How many hives,
22
and have you determined why?
I didn't lose all of them at once, and I didn't lose all of them for the same reason. I was doing a treatment free thing (had been for six years), and I think it finally caught up to them. Varroa related problems took out the majority of them, but the rest had some other issues, including a suspected nosema issue, a few with supersedure queens that just didn't work, ALOT of robbing during a dearth followed by absconding, one or two that had a queen who died in transport, and a few that just kinda left (I suspect those were a combined Varroa and nosema issue, but not too certain).
Some of it was also beekeeper error. I was studying for the Bar Exam (that test you take to become an Attorney) all last summer. It was literally a 7 day a week, 18 hour a day event. As a result I was only able to check up on the bees once a month, sometimes less. So when I would notice a hive had a problem, there was usually little I could do at that point to fix it, and by the next time I made it back to the yard (which was over an hour away) I found I wasn't keeping bees so much as keeping wax moths.
I've taken steps to eliminate those issues, or deal with them as much as I can. I'm not taking the Bar Exam again (thank god), and I moved my apiary into my backyard. I'm not treatment free anymore. I can't tell you why that was working and then stopped being so. Some I've talked to blame it on my cell size (natural), others say it had something to do with the farm that was neighboring my land. I don't know. But I know treatment free doesn't work. So I'll be testing for varroa monthly, and treating with ApiGuard when necessary. I'm also planning on incorporating Fumagilin-B into my regimen, and attaching robbing guards during dearths.

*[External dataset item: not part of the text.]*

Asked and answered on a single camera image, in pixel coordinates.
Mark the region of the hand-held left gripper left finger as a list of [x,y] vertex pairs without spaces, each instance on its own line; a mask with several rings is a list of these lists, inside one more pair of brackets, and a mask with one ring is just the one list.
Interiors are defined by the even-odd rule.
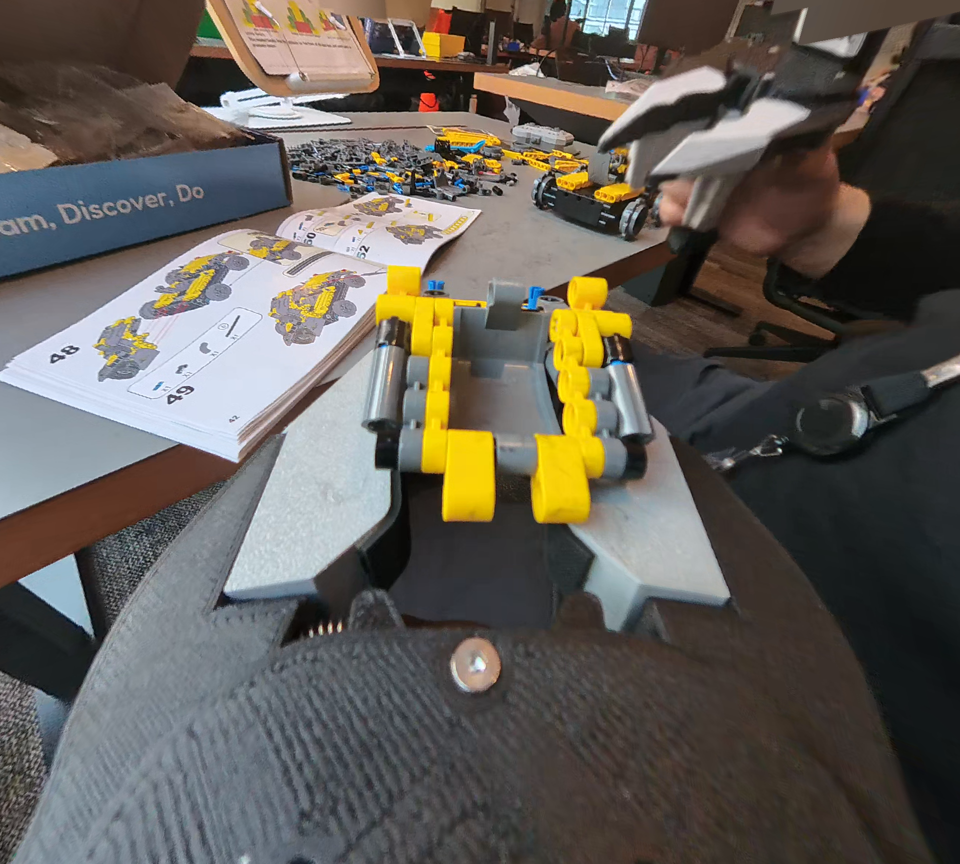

I would hate to see you invest a bunch of time and resources just to repeat last winters results.
Agreed. Which is why I'm relying on swarms and only one (or two, depending on availability) nucs that are purchased. I would be shocked if I lost all my hives again this year, but it's a possibility that you can't ignore.
I would highly recommend not doing a bunch of walk away splits as you might end up with a bunch of late fall failures.
Never doing walkaway splits again (unless with swarm cells). I made my mistakes in the past with that strategy.
I would take your two swarms and the 2 nucs, put them on drawn comb and let them build up real strong between now and June/July. Keep an eye on them and feed if necessary. I would then pick the strongest and turn it into a queen rearing unit using the Cloake method. Pick a mother queen and raise a round of queen cells from her. Once you have the cells, I would take and split hives up into 2 frame mating nucs and give each a cell. I would then grow these 2 frame mating nucs into 5 frame nucs by fall and plan on overwintering them. If things go well, there is no reason you can't go into winter with as many nucs as your high. Overwintered nucs build like gangbusters the following spring.
That is essentially what I meant by number 2 above. Sounds like a good plan. Thanks for the help.